Problem requirements
Write out the following listing's lines from the one with "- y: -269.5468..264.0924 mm" to the one with "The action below", exactly, with both included and no others.
─── Supplied data ───
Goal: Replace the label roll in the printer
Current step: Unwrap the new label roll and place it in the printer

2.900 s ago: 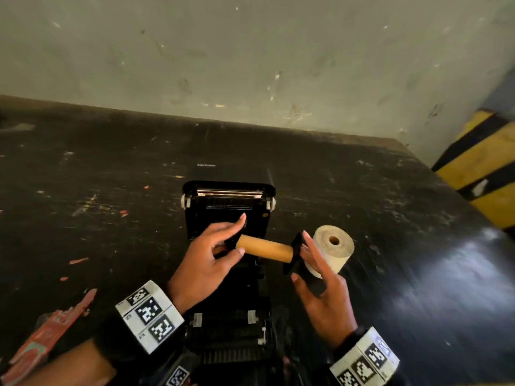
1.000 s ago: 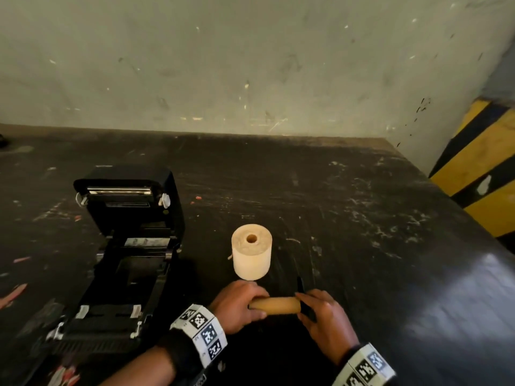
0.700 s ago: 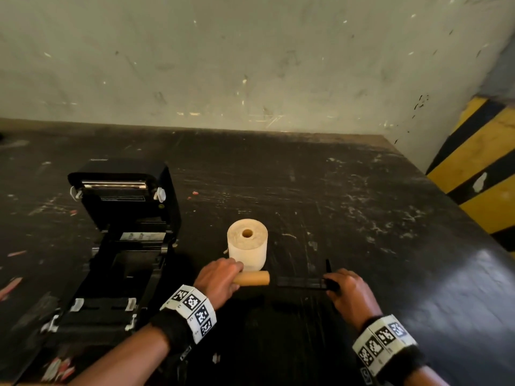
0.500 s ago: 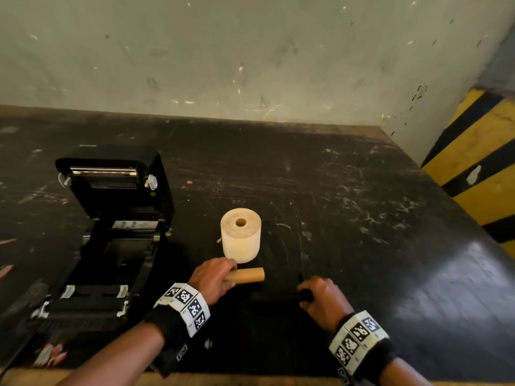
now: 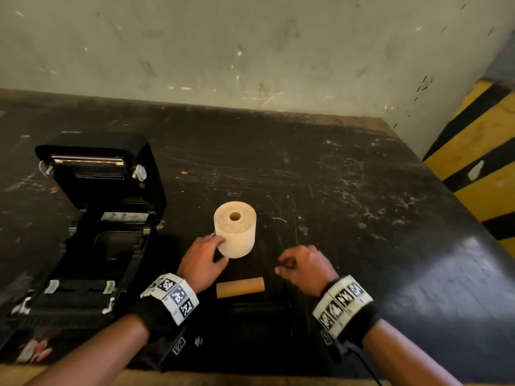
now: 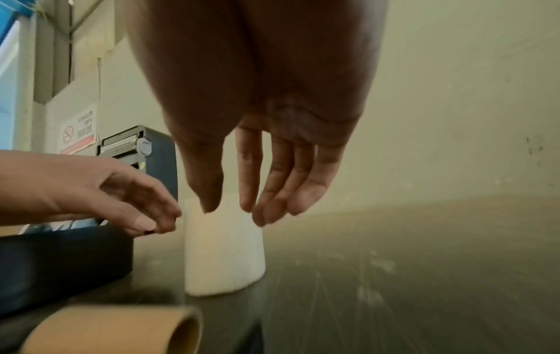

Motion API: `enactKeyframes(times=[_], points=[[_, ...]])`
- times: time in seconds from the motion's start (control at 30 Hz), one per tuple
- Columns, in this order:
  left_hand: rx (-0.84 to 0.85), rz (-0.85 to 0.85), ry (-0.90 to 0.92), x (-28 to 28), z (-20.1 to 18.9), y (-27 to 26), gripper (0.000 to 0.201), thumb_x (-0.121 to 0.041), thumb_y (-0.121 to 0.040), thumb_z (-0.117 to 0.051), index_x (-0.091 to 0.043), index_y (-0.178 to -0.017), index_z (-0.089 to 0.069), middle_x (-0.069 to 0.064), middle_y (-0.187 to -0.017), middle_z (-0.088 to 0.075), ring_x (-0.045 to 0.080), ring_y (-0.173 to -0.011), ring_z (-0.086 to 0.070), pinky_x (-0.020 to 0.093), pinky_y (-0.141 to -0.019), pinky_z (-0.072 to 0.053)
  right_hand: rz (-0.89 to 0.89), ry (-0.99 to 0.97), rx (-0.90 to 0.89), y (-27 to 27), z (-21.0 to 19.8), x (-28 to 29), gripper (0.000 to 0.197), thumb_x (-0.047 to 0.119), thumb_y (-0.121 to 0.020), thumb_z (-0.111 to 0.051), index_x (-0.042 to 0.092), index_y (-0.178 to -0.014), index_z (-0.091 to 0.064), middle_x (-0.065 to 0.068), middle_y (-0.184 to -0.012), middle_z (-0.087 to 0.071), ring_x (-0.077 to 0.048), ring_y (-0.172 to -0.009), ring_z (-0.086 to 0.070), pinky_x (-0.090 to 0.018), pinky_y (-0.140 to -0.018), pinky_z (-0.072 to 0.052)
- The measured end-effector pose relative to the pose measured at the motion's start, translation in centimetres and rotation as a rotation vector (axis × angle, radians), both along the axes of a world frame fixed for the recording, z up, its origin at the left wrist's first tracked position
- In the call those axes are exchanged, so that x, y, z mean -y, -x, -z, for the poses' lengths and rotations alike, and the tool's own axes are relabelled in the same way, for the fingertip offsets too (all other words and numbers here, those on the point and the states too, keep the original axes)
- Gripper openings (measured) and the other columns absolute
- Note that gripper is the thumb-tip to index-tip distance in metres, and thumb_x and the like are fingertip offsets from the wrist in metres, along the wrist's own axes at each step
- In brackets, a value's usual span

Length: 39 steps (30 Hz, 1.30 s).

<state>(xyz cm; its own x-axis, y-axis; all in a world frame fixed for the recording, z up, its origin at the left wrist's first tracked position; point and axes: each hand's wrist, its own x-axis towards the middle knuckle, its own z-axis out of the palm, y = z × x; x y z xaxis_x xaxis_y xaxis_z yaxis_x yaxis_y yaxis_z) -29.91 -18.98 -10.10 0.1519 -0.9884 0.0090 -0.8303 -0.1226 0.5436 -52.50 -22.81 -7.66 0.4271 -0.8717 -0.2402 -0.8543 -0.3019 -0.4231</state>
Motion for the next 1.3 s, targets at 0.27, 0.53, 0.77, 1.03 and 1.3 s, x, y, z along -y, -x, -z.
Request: enactKeyframes(times=[0.27, 0.53, 0.77, 1.03, 1.3], points=[[-0.286, -0.167, -0.001, 3.1, 1.3, -2.2, 0.066, -0.001, -0.076, -0.064, -0.008, -0.135, -0.038, 0.013, -0.134, -0.052, 0.029, -0.125, -0.046, 0.041, -0.107, -0.037, -0.402, 0.301, -0.043, -8.7, -1.8, 4.9, 0.067, 0.022, -0.086, -0.061, 0.020, -0.144, -0.028, -0.009, -0.145, -0.043, -0.026, -0.134, -0.031, -0.043, -0.111, -0.027], [-0.514, -0.078, 0.129, 4.2, 1.5, -0.9, 0.053, 0.006, -0.072, -0.061, -0.020, -0.118, -0.059, -0.007, -0.108, -0.066, 0.008, -0.104, -0.061, 0.033, -0.097, -0.047, -0.323, 0.404, -0.035, -6.5, 0.3, 5.6, 0.076, 0.046, -0.087, -0.053, 0.023, -0.147, -0.014, -0.008, -0.129, -0.058, -0.027, -0.122, -0.044, -0.040, -0.106, -0.026], [-0.310, 0.154, 0.191, 4.9, 0.0, 2.8, 0.048, 0.005, -0.076, -0.056, -0.017, -0.119, -0.059, 0.001, -0.124, -0.056, 0.012, -0.122, -0.044, 0.028, -0.106, -0.030, 0.053, 0.134, 0.264, -0.1, 1.4, 5.1, 0.077, 0.052, -0.084, -0.058, 0.032, -0.146, -0.016, -0.007, -0.116, -0.064, -0.022, -0.110, -0.055, -0.039, -0.105, -0.037], [-0.079, 0.386, 0.103, 4.8, -0.4, 6.8, 0.051, -0.006, -0.086, -0.050, -0.019, -0.135, -0.040, 0.000, -0.134, -0.042, 0.012, -0.127, -0.035, 0.024, -0.105, -0.028, 0.225, -0.036, 0.492, 4.0, 4.3, 3.6, 0.065, 0.030, -0.082, -0.070, 0.030, -0.139, -0.040, -0.007, -0.116, -0.065, -0.017, -0.106, -0.061, -0.035, -0.096, -0.049], [0.259, 0.537, 0.185, 5.5, 1.2, 3.7, 0.055, -0.050, -0.082, -0.037, -0.022, -0.128, -0.050, -0.003, -0.145, -0.041, 0.018, -0.137, -0.029, 0.030, -0.105, -0.016, 0.164, 0.073, 0.239, 4.3, 4.9, 3.3, 0.065, 0.047, -0.083, -0.062, 0.043, -0.140, -0.031, -0.007, -0.130, -0.050, -0.023, -0.125, -0.041, -0.039, -0.110, -0.032]])
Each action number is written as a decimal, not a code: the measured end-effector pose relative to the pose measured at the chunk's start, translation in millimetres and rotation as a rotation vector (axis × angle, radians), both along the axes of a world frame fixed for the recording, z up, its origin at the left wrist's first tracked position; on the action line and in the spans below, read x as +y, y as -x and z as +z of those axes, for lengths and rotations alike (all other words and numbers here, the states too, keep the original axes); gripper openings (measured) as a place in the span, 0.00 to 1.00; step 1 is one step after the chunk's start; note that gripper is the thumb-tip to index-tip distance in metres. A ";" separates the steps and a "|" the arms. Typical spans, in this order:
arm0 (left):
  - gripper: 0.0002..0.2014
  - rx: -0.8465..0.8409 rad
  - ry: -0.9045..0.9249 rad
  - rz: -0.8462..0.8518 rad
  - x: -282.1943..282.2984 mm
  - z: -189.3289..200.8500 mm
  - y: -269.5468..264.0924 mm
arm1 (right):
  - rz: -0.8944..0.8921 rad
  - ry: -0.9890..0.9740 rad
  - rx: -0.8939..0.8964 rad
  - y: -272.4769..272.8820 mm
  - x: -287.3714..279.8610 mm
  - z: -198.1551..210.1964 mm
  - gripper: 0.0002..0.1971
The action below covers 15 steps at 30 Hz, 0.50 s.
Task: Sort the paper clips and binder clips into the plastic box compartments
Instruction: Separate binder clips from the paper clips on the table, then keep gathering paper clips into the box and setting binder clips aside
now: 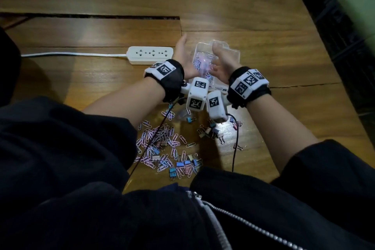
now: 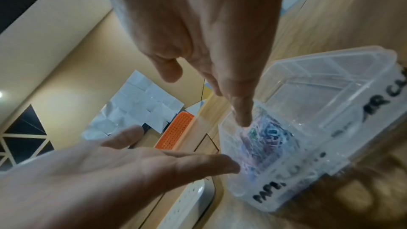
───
Task response
  - y: -269.5468..264.0924 mm
arm1 (right):
  - rz: -0.8944..0.8921 rad
  - ry: -0.9890..0.9740 rad
  - rx: -0.8939..0.8964 rad
  - y: -272.4769..272.8820 mm
  - x: -287.3714..279.8610 mm
  - z: -198.1551..210.1964 mm
  - gripper: 0.0002..0.1971
The action below covers 15 steps at 30 Hz, 0.50 s.

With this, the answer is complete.